If for any reason partition need to be move around, use the SWITCH statement. This is a minimally logged operation

If you use DML statements along with your INSERT statements, minimum logging is suppressed.

Schedule and distribute it correctly

Good way to handle execution is to create a priority queue for your package and then execute multiple instances of the same package (with different partition parameter values). This queue can be a simple SQL Server table. A simple loop in the control flow should be a part of each package to:

Pick a relevant chunk from the queue

“Relevant” means that is not already been processed and that all chunks it depends on have already executed

Exit the package if no item is returned from the queue

Perform work required on the chunk

Mark the chunk as “done” in the queue

Return to the start of the loop

Picking an item from the queue and marking it as “done” can be implemented as a stored procedure. Once you have the queue in place, you can simple start multiple copies of DTEXEC to increase parallelism.

Keep it simple

Unnecessary use of components should be avoided. Here is one of the way to avoid it:

Step 1: Declare the variable varServerDate

Step 2: Use ExecuteSQLTask in the control flow to execute a SQL query to get the server datatime and store it in the variable

Step 3: Use the dataflow task and insert/update database with the server datatime from the variable varServerDate

This sequence is advisable only in cases where the time difference from Step 2 to Step 3 really matters. If that does not matter, then just use the getdate() command at Step 3 as shown below:

Create table #Table1(t_ID int, t_date datetime)

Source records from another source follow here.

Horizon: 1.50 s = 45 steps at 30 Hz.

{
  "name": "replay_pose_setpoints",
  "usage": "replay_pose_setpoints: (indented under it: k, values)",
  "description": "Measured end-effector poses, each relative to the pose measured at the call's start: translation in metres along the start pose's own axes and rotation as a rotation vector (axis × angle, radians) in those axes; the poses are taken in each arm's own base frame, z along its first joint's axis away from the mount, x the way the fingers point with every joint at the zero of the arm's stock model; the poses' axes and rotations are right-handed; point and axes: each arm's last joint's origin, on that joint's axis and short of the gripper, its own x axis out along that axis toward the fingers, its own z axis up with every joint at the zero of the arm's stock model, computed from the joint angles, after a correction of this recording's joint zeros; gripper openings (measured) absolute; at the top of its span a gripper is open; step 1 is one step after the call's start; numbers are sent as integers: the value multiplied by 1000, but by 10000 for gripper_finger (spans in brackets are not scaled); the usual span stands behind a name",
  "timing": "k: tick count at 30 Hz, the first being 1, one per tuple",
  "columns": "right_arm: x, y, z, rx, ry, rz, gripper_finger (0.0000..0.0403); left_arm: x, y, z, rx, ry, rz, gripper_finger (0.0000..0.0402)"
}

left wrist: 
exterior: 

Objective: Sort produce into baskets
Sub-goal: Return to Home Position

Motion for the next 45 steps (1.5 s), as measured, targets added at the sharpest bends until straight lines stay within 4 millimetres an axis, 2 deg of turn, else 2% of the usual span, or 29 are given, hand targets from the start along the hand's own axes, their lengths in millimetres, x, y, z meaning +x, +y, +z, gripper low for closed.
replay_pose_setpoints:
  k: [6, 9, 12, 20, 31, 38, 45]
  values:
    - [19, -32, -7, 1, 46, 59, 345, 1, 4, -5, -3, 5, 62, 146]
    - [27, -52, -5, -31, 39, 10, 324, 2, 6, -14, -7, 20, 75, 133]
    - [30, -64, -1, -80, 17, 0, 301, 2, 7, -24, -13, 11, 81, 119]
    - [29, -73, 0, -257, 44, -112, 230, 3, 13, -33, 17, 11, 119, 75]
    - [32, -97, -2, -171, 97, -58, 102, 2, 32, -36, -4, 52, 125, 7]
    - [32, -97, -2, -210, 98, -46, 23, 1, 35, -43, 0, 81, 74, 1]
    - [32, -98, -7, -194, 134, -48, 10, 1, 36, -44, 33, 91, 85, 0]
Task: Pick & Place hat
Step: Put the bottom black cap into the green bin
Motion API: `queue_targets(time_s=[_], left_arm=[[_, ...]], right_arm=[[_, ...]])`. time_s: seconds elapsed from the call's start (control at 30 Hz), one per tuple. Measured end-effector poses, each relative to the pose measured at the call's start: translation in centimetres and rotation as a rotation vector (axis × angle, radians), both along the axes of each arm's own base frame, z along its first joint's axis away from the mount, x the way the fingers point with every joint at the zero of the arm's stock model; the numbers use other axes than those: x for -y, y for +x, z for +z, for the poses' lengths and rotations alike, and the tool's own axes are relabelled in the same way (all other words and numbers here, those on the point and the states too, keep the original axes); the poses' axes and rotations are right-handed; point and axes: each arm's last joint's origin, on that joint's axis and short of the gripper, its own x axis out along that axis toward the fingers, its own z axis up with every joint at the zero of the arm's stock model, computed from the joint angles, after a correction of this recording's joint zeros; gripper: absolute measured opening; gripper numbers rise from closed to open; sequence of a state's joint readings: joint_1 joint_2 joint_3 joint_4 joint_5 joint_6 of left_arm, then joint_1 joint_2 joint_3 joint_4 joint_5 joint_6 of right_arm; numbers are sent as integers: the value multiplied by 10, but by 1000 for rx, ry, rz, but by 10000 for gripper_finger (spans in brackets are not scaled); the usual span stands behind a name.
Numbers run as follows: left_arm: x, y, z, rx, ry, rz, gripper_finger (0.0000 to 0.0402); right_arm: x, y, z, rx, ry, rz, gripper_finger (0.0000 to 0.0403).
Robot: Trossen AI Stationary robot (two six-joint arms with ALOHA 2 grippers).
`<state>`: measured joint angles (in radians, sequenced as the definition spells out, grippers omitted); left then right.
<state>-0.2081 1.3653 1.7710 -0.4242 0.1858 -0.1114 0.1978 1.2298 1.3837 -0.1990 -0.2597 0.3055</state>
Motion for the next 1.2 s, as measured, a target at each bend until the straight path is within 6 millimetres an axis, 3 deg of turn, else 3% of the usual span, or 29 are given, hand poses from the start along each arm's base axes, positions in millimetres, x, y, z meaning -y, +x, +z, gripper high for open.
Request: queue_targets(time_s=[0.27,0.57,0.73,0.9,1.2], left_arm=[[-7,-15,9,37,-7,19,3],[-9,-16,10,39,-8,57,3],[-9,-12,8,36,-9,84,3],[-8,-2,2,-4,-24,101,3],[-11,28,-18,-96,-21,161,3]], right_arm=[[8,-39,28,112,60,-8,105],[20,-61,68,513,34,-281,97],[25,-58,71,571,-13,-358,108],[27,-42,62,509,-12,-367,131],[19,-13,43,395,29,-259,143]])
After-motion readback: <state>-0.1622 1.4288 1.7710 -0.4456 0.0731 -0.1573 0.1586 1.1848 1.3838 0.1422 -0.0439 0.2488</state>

Insert into #Table1(t_ID, t_date) values(1, getdate())

Executing a child package multiple times from a parent with different parameter values

While executing a child package from a master package, parameters that are passed from the master package should be configured in the child package. Use the ‘Parent Package Configuration’ option in the child package to implement this feature. But for using this option, you need to specify the name of the ‘Parent Package Variable’ that is passed to the child package. If there is a need to call the same child package multiple times (each time with a different parameter value), declare the parent package variables (with the same name as given in the child package) with a scope limited to ‘Execute Package Tasks’. SSIS allows declaring variables with the same name but the scope limited to different tasks – all inside the same package.

SQL Job with many atomic steps

For the SQL job that calls the SSIS packages, create multiple steps, each performing small tasks rather than one step that performs all the tasks. Creating one big step, the transaction log grows too big and if a rollback takes place, it make take the full processing space of the server.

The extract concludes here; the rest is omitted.